What this task involves: For the entries below, count the lines containing "with" and give only that number.

Input material:
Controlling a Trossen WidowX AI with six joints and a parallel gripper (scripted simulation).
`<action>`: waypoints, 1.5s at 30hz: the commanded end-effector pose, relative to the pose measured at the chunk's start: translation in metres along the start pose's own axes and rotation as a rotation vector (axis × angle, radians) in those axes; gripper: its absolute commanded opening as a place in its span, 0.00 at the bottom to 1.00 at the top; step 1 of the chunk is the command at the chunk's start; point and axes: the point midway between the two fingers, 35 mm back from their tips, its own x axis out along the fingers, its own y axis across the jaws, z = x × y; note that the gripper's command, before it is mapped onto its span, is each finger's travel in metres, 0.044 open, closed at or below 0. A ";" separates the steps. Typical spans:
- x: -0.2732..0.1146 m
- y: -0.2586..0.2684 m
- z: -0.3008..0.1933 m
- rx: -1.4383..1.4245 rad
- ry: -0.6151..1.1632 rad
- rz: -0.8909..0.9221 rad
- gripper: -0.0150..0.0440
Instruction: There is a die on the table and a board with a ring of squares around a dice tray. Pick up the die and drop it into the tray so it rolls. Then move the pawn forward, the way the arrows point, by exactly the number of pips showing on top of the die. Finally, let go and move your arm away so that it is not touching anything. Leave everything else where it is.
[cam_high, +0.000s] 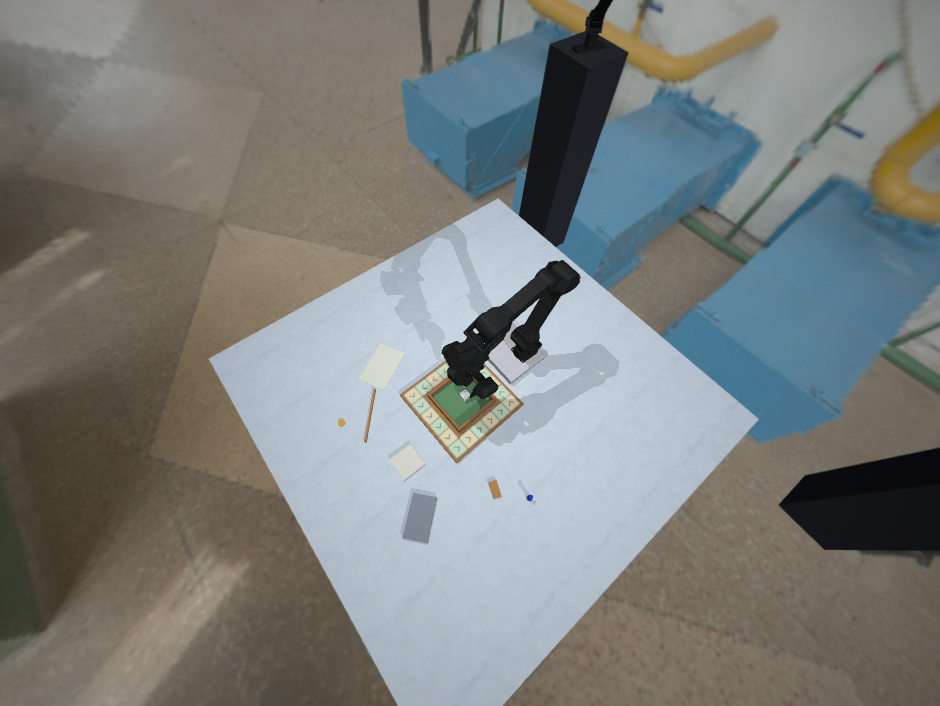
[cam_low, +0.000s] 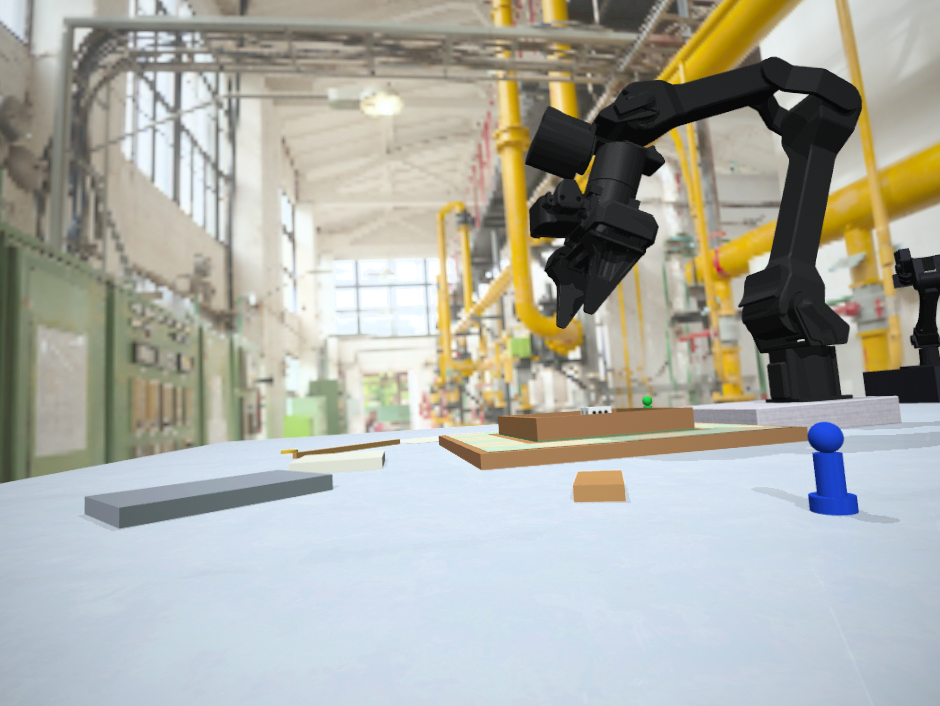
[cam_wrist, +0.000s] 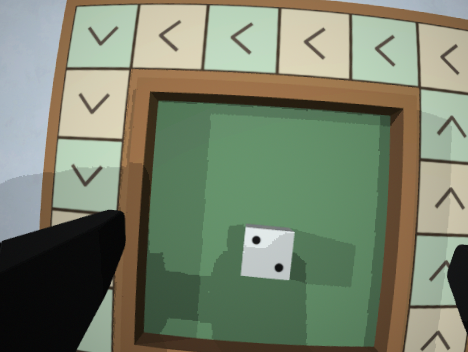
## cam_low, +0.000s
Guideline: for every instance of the blue game pawn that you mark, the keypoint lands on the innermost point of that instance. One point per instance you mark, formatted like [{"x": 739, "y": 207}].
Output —
[{"x": 831, "y": 497}]

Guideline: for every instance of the tan rectangular block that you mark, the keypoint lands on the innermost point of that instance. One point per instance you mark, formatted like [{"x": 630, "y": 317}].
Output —
[{"x": 599, "y": 486}]

Result of this exercise: 2